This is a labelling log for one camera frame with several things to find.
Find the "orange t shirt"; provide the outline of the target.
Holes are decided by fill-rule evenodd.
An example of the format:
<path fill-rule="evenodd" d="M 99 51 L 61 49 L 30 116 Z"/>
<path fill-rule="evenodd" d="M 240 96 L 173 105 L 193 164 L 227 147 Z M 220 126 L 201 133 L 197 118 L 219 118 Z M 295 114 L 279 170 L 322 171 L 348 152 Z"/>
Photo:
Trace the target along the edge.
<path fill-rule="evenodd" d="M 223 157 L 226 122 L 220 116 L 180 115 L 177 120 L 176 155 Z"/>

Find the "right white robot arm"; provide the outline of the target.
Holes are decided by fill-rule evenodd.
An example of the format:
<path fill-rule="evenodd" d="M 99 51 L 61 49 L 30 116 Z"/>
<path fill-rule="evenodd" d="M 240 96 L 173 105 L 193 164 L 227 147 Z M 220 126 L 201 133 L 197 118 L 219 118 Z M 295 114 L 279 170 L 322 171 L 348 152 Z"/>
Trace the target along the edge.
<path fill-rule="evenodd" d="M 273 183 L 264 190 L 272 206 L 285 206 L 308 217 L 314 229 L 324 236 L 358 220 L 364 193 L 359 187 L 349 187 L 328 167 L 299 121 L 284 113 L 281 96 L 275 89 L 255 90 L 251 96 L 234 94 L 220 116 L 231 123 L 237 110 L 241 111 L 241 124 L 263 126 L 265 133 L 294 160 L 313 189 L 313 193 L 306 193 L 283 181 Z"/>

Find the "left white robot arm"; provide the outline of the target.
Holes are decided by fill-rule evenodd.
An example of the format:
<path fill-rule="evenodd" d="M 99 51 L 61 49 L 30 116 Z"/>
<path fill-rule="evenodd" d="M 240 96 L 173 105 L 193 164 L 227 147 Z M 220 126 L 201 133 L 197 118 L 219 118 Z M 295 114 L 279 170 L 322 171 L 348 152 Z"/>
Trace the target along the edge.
__________________________________________________
EXERCISE GOAL:
Word for word, copy out all the data given above.

EXERCISE RESPONSE:
This is a labelling log for one camera frame with several things to find.
Find the "orange t shirt"; provide the outline of the target.
Holes are decided by fill-rule evenodd.
An example of the format:
<path fill-rule="evenodd" d="M 99 51 L 61 49 L 30 116 Z"/>
<path fill-rule="evenodd" d="M 240 96 L 173 105 L 193 164 L 227 147 Z M 220 126 L 201 133 L 197 118 L 219 118 Z M 295 114 L 279 170 L 322 171 L 348 152 Z"/>
Photo:
Trace the target along the edge.
<path fill-rule="evenodd" d="M 223 157 L 226 122 L 220 116 L 180 115 L 177 120 L 176 155 Z"/>

Find the "right white robot arm"; provide the outline of the target.
Holes are decided by fill-rule evenodd.
An example of the format:
<path fill-rule="evenodd" d="M 99 51 L 61 49 L 30 116 Z"/>
<path fill-rule="evenodd" d="M 240 96 L 173 105 L 193 164 L 227 147 Z M 220 126 L 201 133 L 197 118 L 219 118 Z M 295 114 L 279 170 L 322 171 L 348 152 Z"/>
Trace the target along the edge.
<path fill-rule="evenodd" d="M 273 183 L 264 190 L 272 206 L 285 206 L 308 217 L 314 229 L 324 236 L 358 220 L 364 193 L 359 187 L 349 187 L 328 167 L 299 121 L 284 113 L 281 96 L 275 89 L 255 90 L 251 96 L 234 94 L 220 116 L 231 123 L 237 110 L 241 111 L 241 124 L 263 126 L 265 133 L 294 160 L 313 189 L 313 193 L 306 193 L 283 181 Z"/>

Find the "left white robot arm"; provide the outline of the target.
Holes are decided by fill-rule evenodd.
An example of the format:
<path fill-rule="evenodd" d="M 99 51 L 61 49 L 30 116 Z"/>
<path fill-rule="evenodd" d="M 240 96 L 173 105 L 193 164 L 227 147 Z M 220 126 L 201 133 L 197 118 L 219 118 Z M 295 114 L 279 170 L 322 171 L 348 152 Z"/>
Trace the target along the edge.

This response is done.